Utilization is a better measure of disk load than IOPS or throughput. Utilization is measured as the time during which that disk was busy performing requests (see Details below). At 100% utilization the disk may not be able to accept more requests, and additional I/O may wait on a queue. This I/O wait time will cause latency to increase and overall performance to decrease.
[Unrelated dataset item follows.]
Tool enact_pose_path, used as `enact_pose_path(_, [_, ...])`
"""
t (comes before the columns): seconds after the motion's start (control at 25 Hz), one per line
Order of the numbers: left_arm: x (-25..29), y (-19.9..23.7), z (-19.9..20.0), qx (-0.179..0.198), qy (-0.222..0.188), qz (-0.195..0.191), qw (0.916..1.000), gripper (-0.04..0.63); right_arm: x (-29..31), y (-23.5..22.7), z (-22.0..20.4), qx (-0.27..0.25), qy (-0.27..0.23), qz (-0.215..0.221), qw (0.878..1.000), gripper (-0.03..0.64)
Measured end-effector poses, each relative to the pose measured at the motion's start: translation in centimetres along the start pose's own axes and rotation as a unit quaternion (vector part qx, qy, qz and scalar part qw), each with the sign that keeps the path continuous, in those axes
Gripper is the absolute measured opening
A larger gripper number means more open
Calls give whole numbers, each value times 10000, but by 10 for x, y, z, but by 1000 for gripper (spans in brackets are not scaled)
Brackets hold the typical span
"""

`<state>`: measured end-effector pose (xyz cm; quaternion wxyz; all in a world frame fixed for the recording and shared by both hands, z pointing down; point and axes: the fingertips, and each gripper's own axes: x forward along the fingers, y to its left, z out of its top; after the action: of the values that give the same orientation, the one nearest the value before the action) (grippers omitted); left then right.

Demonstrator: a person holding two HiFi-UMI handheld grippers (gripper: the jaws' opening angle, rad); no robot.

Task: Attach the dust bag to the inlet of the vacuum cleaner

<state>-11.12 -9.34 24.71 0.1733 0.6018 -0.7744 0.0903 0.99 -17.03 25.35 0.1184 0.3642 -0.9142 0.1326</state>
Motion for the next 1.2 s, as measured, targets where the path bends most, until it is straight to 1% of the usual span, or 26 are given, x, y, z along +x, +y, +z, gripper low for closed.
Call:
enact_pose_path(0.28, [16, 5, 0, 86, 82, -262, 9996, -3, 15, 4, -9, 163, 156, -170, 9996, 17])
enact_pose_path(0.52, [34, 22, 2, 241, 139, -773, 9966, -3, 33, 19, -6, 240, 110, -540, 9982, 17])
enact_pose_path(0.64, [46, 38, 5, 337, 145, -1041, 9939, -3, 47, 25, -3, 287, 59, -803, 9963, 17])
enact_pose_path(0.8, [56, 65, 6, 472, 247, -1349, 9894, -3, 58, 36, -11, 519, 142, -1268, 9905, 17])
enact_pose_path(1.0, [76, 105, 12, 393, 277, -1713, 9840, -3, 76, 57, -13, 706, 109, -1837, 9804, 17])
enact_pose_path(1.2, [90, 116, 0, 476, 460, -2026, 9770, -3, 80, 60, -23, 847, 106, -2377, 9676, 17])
In practise, disks with a consistent Utilization of 75% or higher are an indication of heavy disk load.
The heat map allows a particular pathology to be easily identified: a single disk misperforming and reaching 100% utilization (a bad disk). Disks can exhibit this symptom before they fail. Once disks fail, they are automatically removed from the pool with a corresponding alert. This particular problem is during the time before they fail, when their I/O latency is increasing and slowing down overall appliance performance, but their status is considered healthy - they have yet to identify any error state. This situation will be seen as a feint line at the top of the heat map, showing that a single disk has stayed at 100% utilization for some time.
Suggested interpretation summary:
This statistic is actually a measure of percent busy, which serves as a reasonable approximation of percent utilization since the appliance manages the disks directly. Technically this isn't a direct measure of disk utilization: at 100% busy, a disk may be able to accept more requests which it serves concurrently by inserting into and reordering its command queue, or serves from its on-disk cache.